Novartis and Monte Rosa Therapeutics have announced a global agreement focused on the development and commercialization of molecular glue degraders targeting VAV1, including Monte Rosa’s MRT-6160. This collaboration aims to address immune-mediated conditions by leveraging a novel approach to protein degradation.
Agreement Details
Under the terms of the agreement, Monte Rosa will receive an upfront payment of $150 million. Additionally, the company is eligible for up to $2.1 billion in development, regulatory, and sales milestone payments, starting upon the initiation of Phase II studies. The agreement also includes tiered royalties on net sales outside the U.S. Monte Rosa will co-fund Phase III clinical development and share profits/losses associated with manufacturing and commercialization of MRT-6160 in the U.S.
MRT-6160: A Novel VAV1 Degrader
MRT-6160 is described as a potent, highly selective, and orally bioavailable investigational degrader of VAV1, a key signaling protein downstream of both T- and B-cell receptors. Preclinical studies have demonstrated that MRT-6160 achieves deep degradation of VAV1, leading to a significant reduction in cytokines associated with immune-mediated conditions, without detectable effects on other proteins. These preclinical results have shown promising activity in models of multiple immune-mediated conditions.
Clinical Development and Future Plans
Currently, MRT-6160 is undergoing a Phase I clinical study involving single ascending dose (SAD) and multiple ascending dose (MAD) evaluations in healthy volunteers. This study is designed to assess the safety and tolerability of the drug. Following the completion of the Phase I study by Monte Rosa, Novartis will assume responsibility for all subsequent clinical development and commercialization activities, commencing with Phase II clinical studies.
Strategic Rationale
Fiona Marshall, president of biomedical research at Novartis, stated that MRT-6160 could "provide a new therapeutic option for people living with a range of immune-mediated conditions.” Markus Warmuth, MD, CEO of Monte Rosa Therapeutics, added that the deal validates their QuEEN™ discovery engine and increases their conviction to develop highly selective and safe MGDs for undruggable targets in immunology, inflammation, metabolism, and genetic diseases.

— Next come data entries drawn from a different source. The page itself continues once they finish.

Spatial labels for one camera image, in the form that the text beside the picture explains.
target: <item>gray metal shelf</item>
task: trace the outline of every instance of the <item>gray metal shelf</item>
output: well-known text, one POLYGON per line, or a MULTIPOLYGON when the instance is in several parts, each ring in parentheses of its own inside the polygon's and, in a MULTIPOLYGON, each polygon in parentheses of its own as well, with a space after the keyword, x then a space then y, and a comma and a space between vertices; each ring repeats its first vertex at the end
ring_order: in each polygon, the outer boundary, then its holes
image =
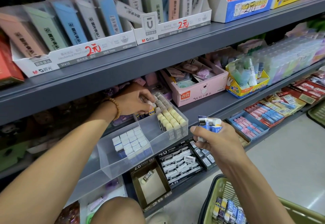
MULTIPOLYGON (((269 132, 267 132, 265 135, 261 136, 260 138, 258 138, 257 140, 255 140, 253 143, 250 143, 247 147, 245 147, 245 151, 250 150, 255 145, 259 144, 260 142, 262 142, 263 140, 265 140, 267 137, 269 137, 272 134, 274 134, 276 131, 278 131, 280 128, 282 128, 283 126, 285 126, 289 122, 297 119, 298 117, 300 117, 301 115, 303 115, 304 113, 306 113, 311 107, 312 106, 310 106, 310 105, 308 105, 306 107, 303 107, 297 113, 295 113, 295 114, 287 117, 286 119, 283 120, 283 122, 281 122, 277 126, 271 128, 269 130, 269 132)), ((214 173, 216 173, 218 170, 219 170, 219 168, 217 166, 215 166, 211 170, 209 170, 209 171, 202 171, 202 172, 194 175, 192 178, 188 179, 187 181, 185 181, 185 182, 181 183, 180 185, 176 186, 175 188, 172 189, 172 194, 168 198, 164 199, 164 201, 161 201, 161 202, 157 203, 157 205, 155 205, 150 210, 148 210, 147 212, 145 212, 144 213, 144 216, 147 218, 151 214, 155 213, 157 210, 163 208, 165 205, 167 205, 168 203, 172 202, 173 200, 175 200, 176 198, 178 198, 179 196, 181 196, 185 192, 187 192, 192 187, 196 186, 197 184, 199 184, 200 182, 204 181, 209 176, 211 176, 214 173)))
POLYGON ((238 99, 227 91, 222 91, 215 95, 211 95, 179 107, 178 109, 189 119, 189 126, 193 126, 198 122, 198 115, 206 115, 209 117, 215 116, 223 120, 246 108, 247 106, 265 98, 271 93, 280 90, 289 83, 313 72, 324 64, 325 59, 322 59, 319 62, 291 75, 290 77, 285 78, 259 92, 254 92, 243 99, 238 99))
POLYGON ((325 0, 300 0, 26 79, 0 91, 0 125, 322 12, 325 0))

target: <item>tiled floor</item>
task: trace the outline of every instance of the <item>tiled floor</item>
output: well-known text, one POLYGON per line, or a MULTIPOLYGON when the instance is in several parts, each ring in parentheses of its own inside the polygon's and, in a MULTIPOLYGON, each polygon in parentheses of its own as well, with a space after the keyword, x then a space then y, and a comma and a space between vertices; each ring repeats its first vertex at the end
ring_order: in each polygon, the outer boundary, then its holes
MULTIPOLYGON (((247 154, 275 193, 325 214, 325 129, 306 115, 262 141, 247 154)), ((164 207, 174 224, 197 223, 213 178, 164 207)))

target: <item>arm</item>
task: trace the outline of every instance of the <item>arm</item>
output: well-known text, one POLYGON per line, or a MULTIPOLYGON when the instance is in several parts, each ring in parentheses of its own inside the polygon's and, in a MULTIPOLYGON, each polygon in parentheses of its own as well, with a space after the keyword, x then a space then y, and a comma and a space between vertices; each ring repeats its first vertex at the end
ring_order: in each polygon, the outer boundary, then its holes
POLYGON ((222 123, 219 133, 202 127, 191 127, 191 132, 208 142, 196 142, 199 148, 213 155, 221 171, 230 180, 250 224, 294 224, 270 185, 246 155, 234 128, 222 123))
MULTIPOLYGON (((115 98, 121 115, 151 110, 139 95, 154 102, 139 84, 131 84, 115 98)), ((0 194, 2 223, 54 223, 73 192, 94 146, 117 109, 110 101, 102 103, 82 125, 24 170, 0 194)))

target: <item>shopping basket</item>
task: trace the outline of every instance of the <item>shopping basket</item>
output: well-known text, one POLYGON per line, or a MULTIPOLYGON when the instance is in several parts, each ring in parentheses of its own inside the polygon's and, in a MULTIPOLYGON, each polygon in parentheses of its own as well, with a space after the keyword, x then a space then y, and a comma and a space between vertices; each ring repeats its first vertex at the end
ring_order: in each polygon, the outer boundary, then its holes
MULTIPOLYGON (((212 181, 208 197, 206 198, 200 212, 198 224, 216 223, 214 220, 212 220, 212 212, 217 197, 230 199, 235 203, 236 206, 240 206, 231 183, 223 174, 219 174, 212 181)), ((325 216, 285 199, 279 198, 279 200, 287 209, 288 213, 296 224, 325 223, 325 216)))
POLYGON ((325 101, 307 111, 307 116, 325 128, 325 101))

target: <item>forearm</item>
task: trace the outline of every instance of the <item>forearm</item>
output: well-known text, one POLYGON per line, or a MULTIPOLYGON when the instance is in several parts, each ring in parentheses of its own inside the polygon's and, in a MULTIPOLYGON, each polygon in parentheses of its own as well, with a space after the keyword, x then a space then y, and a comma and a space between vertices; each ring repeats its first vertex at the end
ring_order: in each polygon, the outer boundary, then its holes
POLYGON ((294 224, 266 179, 249 158, 244 163, 228 166, 225 171, 250 224, 294 224))
POLYGON ((91 152, 115 117, 97 110, 24 170, 0 194, 4 223, 54 223, 73 192, 91 152))

Molecular Glue Degraders: A Promising Therapeutic Modality
Molecular glue degraders represent an emerging class of therapeutics capable of targeting proteins previously considered undruggable. These molecules work by inducing interactions between a target protein and an E3 ubiquitin ligase, leading to ubiquitination and subsequent degradation of the target protein via the proteasome pathway. This approach holds promise for addressing a wide range of diseases, including those driven by dysregulation of the immune system.